Google DeepMind has launched Gemini Robotics 1.5, a new vision-language-action (VLA) model designed to help robots perform complex, multi-step tasks with greater autonomy and transparency.
The release includes two complementary models: Gemini Robotics 1.5 and Gemini Robotics-ER 1.5. The former is DeepMind’s most advanced VLA system to date, capable of turning visual input and instructions into motor commands.
Unlike previous generations, it generates reasoning steps before acting, allowing robots to explain their decision-making processes and adapt more effectively to new environments.

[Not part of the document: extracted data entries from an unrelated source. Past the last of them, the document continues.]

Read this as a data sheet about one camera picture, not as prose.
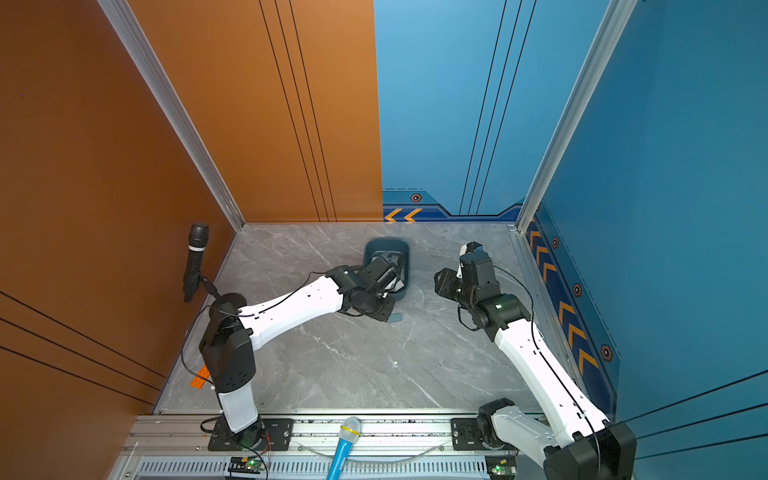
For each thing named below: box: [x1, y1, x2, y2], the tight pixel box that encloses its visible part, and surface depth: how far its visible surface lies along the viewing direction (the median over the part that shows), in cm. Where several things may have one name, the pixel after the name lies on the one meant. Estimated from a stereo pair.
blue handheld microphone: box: [326, 416, 361, 480], surface depth 71 cm
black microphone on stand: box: [183, 223, 222, 303], surface depth 79 cm
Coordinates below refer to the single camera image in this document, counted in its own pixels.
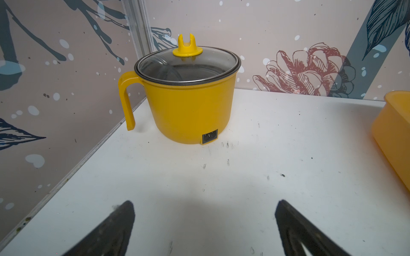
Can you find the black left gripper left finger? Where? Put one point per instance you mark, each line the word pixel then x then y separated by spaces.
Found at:
pixel 111 237

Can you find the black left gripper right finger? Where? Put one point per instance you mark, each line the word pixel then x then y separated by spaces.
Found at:
pixel 298 234

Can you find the yellow plastic storage box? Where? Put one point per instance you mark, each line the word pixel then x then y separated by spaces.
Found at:
pixel 391 131

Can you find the yellow electric cooking pot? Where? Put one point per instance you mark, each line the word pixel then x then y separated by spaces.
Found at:
pixel 189 90

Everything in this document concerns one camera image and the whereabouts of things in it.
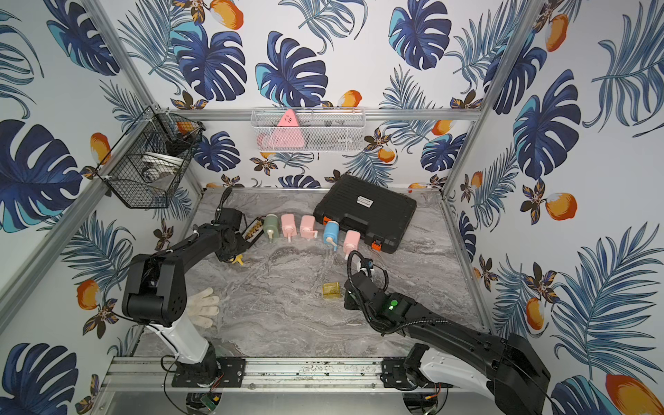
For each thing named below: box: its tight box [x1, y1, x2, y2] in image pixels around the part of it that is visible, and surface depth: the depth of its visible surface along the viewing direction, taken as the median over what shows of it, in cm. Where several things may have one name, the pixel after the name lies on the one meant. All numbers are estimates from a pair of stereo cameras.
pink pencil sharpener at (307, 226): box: [300, 214, 319, 241], surface depth 103 cm
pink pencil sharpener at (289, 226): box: [280, 213, 297, 243], surface depth 103 cm
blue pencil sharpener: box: [323, 220, 340, 252], surface depth 101 cm
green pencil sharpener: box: [263, 213, 280, 243], surface depth 103 cm
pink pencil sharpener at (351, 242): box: [343, 229, 361, 261], surface depth 99 cm
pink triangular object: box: [272, 108, 306, 148], surface depth 92 cm
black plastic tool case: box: [312, 173, 417, 254], surface depth 108 cm
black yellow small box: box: [242, 216, 265, 249], surface depth 107 cm
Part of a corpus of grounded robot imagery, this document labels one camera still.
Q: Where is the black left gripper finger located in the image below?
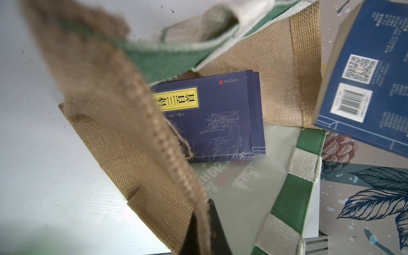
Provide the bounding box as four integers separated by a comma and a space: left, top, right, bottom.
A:
178, 199, 233, 255

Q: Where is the jute and green canvas bag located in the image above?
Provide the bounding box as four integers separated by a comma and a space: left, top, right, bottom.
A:
21, 1, 326, 255

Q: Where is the blue book with barcode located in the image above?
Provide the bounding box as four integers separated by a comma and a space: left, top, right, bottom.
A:
313, 1, 408, 156

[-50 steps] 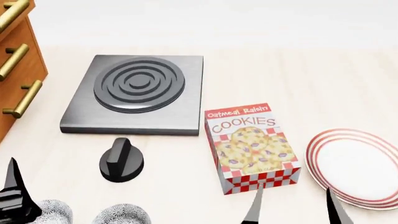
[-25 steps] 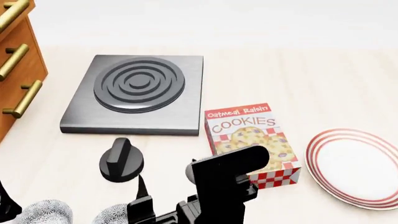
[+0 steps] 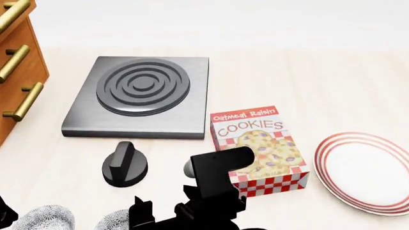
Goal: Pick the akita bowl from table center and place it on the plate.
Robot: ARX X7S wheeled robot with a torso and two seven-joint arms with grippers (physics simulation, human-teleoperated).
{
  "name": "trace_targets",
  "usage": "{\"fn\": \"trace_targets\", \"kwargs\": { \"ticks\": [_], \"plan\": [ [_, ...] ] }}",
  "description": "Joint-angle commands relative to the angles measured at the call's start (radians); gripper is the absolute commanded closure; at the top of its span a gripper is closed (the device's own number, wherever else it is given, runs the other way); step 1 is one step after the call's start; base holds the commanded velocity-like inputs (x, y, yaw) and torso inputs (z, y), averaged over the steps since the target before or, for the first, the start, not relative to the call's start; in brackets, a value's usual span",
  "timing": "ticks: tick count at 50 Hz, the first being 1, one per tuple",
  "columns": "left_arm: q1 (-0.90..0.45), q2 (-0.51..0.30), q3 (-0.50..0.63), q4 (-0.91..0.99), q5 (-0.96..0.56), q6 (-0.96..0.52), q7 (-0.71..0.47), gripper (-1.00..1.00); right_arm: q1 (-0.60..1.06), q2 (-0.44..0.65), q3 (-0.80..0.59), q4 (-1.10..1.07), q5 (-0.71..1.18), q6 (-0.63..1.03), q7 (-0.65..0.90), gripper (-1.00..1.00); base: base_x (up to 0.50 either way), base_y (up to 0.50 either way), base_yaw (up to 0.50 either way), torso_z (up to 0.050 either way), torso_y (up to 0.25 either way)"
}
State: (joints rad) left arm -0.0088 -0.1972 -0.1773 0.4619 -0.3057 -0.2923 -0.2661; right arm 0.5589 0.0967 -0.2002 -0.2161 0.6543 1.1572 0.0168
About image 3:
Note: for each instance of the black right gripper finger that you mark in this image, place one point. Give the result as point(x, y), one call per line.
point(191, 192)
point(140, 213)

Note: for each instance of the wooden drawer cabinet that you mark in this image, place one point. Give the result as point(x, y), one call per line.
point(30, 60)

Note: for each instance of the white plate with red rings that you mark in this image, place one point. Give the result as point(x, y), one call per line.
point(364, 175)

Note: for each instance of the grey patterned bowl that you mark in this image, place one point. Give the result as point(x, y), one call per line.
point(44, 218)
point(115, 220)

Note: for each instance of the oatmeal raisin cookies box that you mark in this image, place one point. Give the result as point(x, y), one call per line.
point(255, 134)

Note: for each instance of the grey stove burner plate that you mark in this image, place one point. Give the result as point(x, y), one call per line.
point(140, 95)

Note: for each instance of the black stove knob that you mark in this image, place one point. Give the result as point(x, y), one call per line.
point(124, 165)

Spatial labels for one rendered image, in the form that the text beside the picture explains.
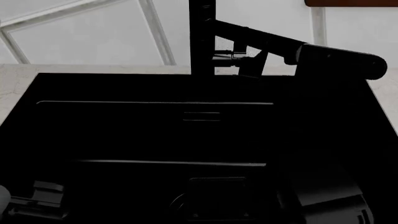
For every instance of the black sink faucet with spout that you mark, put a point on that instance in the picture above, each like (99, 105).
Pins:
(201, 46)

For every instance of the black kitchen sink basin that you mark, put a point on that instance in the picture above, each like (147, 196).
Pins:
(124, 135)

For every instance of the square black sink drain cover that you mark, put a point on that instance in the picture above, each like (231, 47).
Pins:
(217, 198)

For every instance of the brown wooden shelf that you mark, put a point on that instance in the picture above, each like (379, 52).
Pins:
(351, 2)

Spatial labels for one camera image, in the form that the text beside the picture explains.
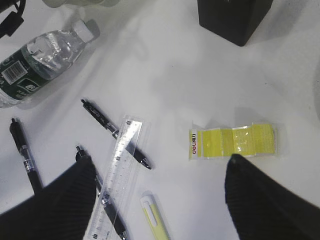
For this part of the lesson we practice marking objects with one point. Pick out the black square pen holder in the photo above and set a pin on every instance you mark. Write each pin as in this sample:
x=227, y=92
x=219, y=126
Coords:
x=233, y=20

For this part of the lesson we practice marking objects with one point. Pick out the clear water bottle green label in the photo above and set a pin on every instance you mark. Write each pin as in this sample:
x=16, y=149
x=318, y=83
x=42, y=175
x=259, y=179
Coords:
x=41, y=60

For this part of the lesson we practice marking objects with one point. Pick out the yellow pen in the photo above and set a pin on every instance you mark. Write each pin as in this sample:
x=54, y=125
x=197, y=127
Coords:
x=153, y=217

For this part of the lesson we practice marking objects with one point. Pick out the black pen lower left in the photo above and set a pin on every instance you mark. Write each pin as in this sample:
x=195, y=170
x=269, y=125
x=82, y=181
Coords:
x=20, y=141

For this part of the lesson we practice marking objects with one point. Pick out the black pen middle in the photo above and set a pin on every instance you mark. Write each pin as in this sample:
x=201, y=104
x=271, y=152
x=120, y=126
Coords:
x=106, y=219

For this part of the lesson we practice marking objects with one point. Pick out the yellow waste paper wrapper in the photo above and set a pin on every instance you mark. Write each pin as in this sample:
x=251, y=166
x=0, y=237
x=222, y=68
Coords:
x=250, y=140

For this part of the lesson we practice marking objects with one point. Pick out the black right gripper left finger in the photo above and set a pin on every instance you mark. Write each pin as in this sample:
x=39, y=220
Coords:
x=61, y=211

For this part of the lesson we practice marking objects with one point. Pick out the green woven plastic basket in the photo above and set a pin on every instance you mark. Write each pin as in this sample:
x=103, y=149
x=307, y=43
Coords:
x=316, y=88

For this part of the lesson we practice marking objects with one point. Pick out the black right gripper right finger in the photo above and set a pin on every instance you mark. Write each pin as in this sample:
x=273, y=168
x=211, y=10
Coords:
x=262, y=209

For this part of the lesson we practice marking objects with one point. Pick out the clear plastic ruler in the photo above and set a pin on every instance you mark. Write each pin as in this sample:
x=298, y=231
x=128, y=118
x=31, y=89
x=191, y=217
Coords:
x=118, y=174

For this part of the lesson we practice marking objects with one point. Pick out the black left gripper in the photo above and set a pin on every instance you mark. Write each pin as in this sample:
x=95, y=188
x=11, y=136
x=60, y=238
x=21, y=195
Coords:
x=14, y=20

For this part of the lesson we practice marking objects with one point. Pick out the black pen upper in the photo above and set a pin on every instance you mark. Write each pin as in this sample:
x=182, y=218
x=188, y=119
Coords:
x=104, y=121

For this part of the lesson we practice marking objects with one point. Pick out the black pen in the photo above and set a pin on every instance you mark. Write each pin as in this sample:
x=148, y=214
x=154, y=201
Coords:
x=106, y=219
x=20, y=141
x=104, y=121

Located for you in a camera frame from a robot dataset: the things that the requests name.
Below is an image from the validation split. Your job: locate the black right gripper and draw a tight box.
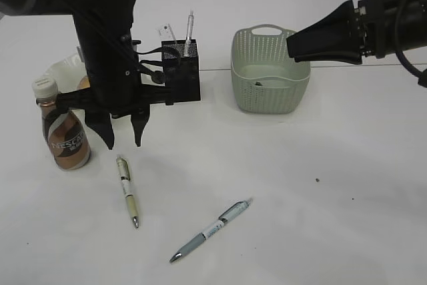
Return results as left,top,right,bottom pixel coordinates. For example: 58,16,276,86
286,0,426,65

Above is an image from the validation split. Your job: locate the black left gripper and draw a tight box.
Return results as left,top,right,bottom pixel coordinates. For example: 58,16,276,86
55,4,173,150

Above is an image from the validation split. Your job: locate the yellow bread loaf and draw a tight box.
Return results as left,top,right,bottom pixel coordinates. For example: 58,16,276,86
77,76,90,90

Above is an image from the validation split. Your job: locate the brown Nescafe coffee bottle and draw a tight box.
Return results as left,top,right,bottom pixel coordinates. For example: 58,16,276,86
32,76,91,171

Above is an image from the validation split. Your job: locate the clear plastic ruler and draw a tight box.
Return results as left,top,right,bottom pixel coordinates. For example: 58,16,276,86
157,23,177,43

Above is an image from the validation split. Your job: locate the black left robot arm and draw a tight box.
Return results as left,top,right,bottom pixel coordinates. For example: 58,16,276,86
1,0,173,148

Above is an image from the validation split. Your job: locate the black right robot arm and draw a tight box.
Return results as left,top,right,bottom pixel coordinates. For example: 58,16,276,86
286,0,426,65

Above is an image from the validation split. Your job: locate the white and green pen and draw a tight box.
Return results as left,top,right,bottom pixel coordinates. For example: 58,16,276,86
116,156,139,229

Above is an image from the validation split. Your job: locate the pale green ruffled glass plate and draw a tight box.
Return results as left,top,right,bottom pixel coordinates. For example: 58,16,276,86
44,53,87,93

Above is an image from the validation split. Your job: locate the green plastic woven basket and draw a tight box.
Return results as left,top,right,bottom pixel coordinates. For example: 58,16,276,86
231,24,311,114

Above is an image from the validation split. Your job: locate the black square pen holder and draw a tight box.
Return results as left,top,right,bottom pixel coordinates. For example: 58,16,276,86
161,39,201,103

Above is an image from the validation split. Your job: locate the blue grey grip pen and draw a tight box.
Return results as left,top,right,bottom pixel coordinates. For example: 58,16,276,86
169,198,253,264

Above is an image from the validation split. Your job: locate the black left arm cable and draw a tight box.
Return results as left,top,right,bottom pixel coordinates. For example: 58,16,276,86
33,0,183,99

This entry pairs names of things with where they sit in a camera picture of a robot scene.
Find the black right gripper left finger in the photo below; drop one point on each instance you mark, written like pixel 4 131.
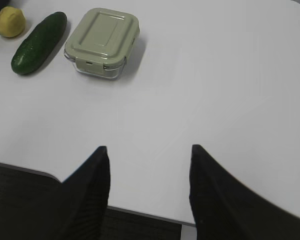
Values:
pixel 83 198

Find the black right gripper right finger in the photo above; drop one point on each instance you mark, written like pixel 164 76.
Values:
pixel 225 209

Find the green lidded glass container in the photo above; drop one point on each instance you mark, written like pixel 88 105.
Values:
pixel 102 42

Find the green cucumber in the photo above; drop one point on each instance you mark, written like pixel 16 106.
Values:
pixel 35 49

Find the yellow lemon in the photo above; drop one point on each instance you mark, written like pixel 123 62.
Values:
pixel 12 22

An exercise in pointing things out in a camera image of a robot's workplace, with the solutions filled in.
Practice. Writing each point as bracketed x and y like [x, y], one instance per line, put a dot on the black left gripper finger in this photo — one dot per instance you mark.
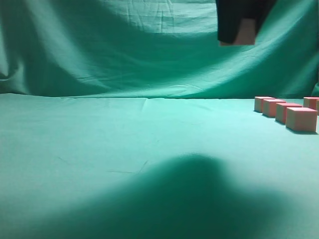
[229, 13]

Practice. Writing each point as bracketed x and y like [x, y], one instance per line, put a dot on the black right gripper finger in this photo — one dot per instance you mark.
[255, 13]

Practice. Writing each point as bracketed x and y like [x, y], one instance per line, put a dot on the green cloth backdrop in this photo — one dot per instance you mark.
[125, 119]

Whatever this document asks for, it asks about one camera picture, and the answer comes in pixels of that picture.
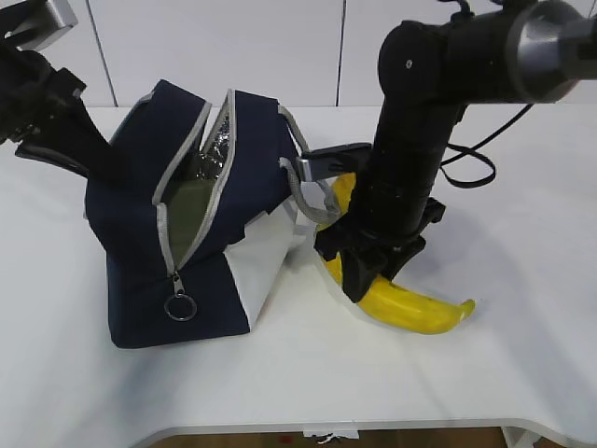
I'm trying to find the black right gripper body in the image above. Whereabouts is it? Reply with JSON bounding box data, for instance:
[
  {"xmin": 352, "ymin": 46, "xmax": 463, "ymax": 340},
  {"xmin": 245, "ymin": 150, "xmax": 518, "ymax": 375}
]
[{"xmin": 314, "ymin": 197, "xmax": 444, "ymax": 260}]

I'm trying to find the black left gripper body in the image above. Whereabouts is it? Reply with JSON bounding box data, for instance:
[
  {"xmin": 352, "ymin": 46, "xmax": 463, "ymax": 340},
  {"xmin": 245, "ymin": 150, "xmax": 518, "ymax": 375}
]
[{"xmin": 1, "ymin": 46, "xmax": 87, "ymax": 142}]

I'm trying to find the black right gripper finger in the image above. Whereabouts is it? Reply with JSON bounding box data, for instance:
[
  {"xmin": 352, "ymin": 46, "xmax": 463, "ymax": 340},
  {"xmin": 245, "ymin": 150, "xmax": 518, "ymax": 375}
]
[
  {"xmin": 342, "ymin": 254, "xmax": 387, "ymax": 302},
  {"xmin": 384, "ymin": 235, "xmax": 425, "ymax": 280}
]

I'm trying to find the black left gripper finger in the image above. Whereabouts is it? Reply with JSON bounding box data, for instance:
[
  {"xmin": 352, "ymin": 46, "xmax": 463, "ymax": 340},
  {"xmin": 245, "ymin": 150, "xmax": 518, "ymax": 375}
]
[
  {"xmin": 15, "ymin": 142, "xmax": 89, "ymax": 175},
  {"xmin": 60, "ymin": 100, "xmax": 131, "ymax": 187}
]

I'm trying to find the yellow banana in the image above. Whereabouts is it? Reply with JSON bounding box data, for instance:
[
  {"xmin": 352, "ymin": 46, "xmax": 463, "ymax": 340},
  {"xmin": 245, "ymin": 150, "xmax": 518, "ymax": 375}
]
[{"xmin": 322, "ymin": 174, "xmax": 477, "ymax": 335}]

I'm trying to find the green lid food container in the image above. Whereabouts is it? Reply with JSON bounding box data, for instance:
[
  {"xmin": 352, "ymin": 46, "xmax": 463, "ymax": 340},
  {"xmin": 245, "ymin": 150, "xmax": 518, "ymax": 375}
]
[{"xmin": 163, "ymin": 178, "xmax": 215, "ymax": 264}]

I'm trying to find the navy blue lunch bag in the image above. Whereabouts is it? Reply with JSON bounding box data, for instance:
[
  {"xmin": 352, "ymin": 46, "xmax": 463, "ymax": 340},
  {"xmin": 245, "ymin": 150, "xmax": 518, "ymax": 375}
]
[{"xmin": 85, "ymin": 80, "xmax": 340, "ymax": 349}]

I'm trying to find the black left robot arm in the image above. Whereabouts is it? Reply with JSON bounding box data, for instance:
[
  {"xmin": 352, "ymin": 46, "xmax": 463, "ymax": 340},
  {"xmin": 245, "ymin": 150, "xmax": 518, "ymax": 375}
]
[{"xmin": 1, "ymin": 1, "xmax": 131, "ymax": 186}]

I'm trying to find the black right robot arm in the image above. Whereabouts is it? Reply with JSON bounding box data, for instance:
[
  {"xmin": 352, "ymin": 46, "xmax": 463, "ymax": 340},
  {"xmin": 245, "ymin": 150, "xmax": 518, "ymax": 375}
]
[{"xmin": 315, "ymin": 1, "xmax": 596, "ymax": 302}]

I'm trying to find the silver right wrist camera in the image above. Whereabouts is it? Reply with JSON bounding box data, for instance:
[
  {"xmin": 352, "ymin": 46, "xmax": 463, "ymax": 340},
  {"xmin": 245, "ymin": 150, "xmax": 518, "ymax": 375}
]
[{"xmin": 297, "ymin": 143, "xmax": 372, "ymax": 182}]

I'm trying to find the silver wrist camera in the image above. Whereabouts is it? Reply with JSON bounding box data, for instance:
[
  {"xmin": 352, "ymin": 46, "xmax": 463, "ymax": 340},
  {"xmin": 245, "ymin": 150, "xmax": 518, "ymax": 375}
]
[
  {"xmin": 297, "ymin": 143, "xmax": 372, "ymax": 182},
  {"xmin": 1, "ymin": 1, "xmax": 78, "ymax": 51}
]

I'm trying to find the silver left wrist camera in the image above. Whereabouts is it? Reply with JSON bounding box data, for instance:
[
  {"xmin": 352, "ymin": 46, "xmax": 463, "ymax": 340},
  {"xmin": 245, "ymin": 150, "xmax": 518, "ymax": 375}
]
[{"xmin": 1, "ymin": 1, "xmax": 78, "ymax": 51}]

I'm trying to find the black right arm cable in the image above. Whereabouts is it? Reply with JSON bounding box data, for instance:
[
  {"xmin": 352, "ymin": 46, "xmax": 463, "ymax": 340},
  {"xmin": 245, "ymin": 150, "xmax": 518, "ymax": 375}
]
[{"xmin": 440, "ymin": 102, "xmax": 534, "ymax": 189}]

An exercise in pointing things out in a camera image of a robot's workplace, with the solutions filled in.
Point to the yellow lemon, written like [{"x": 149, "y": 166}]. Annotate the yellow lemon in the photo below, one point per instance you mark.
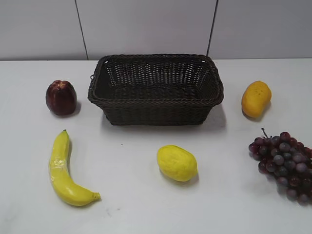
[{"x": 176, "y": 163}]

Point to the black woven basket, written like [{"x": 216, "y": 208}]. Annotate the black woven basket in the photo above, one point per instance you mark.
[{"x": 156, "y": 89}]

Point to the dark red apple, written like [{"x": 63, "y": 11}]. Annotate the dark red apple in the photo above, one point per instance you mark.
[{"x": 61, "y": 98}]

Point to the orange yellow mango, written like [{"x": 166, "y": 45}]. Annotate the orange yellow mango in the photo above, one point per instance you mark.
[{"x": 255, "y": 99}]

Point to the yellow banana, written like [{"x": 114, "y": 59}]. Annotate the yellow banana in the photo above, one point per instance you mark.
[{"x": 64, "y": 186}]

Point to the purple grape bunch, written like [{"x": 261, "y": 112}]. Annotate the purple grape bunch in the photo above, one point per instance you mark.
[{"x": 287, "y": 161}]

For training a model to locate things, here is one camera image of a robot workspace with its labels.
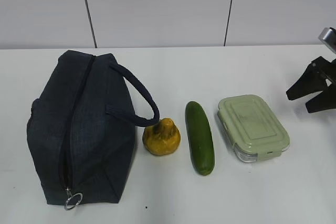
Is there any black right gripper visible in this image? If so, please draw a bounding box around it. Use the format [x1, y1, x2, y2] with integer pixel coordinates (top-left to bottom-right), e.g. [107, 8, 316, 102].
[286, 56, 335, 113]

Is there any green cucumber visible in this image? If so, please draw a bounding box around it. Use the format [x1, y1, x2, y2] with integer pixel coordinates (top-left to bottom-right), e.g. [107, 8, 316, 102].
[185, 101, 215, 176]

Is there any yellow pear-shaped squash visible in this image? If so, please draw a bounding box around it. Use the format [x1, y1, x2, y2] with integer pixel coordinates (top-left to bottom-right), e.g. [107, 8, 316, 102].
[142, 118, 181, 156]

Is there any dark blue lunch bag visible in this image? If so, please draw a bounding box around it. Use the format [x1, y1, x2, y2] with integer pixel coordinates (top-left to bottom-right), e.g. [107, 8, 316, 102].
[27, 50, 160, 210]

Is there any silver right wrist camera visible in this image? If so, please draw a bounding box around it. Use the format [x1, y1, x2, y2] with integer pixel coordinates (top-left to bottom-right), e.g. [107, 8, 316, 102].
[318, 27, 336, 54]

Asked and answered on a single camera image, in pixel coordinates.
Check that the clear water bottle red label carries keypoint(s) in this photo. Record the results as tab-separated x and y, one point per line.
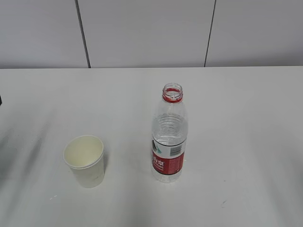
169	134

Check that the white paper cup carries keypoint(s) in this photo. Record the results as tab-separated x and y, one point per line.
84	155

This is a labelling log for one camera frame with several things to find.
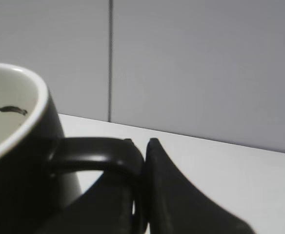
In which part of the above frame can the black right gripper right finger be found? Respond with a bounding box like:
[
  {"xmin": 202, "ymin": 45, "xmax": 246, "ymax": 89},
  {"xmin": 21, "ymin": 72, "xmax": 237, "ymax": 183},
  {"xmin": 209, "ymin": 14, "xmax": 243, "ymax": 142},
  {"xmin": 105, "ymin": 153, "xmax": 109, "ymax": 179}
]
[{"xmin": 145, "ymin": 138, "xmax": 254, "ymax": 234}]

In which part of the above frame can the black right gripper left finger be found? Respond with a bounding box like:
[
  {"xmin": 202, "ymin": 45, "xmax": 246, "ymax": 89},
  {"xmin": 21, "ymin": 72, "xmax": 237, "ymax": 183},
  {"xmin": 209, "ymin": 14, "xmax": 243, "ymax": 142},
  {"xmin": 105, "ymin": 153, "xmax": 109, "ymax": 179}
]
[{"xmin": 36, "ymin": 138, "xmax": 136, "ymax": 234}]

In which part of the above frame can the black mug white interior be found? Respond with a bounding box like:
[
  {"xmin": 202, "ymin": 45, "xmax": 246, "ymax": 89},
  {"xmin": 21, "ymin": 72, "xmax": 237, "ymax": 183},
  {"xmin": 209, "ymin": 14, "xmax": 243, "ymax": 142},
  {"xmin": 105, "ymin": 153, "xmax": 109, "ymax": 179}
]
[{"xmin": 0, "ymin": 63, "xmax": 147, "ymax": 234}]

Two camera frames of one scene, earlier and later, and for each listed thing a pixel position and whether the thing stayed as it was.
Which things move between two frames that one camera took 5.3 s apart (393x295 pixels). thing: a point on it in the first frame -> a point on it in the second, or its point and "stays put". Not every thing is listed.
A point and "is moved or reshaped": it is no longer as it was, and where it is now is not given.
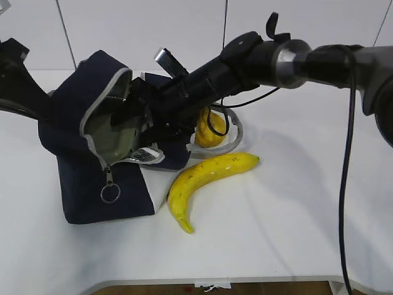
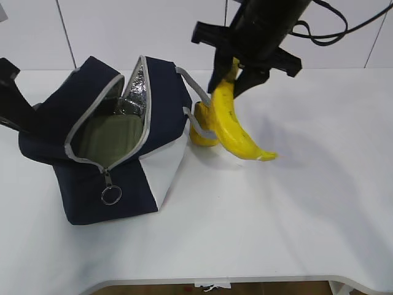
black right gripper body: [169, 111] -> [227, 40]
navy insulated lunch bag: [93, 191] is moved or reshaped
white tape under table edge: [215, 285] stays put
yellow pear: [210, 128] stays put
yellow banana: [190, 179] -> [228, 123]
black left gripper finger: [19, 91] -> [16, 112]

Gemini Robotics-ER 1.5, meanwhile, is positioned as an embodied reasoning model. Acting as a high-level “orchestrator”, it is able to plan, make logical decisions, and natively call digital tools such as Google Search to gather information.
According to DeepMind, the model has achieved state-of-the-art results across 15 embodied reasoning benchmarks, including ERQA, Point-Bench and RoboSpatial-VQA.
Together, the two models are intended to work in an agentic framework. Gemini Robotics-ER 1.5 generates high-level plans and instructions, while Gemini Robotics 1.5 executes them by translating language and vision into physical actions.
This cooperation is designed to improve robots’ ability to generalize across longer tasks and more diverse environments.
DeepMind highlighted several new capabilities enabled by Gemini Robotics 1.5. The system is able to “think before acting”, breaking down long tasks into smaller, more manageable segments.
It also demonstrates cross-embodiment learning, transferring skills learned on one robot to others with different form factors, such as from Aloha 2 to Apptronik’s Apollo humanoid or a dual-arm Franka robot.
The company emphasized the importance of safety in developing embodied AI. It said Gemini Robotics 1.5 incorporates high-level semantic reasoning for safety, alignment with Gemini’s existing safety policies, and low-level collision-avoidance subsystems.
DeepMind has also updated its Asimov benchmark for evaluating semantic safety, noting that Gemini Robotics-ER 1.5 achieved state-of-the-art performance in internal testing.
DeepMind framed the launch as a milestone toward building general-purpose robots capable of reasoning, planning and tool use.
By moving beyond reactive systems, the company said, the Gemini Robotics line represents a step toward solving artificial general intelligence (AGI) in the physical world.
Gemini Robotics-ER 1.5 is now available to developers through the Gemini API in Google AI Studio. Gemini Robotics 1.5 is being offered initially to select partners.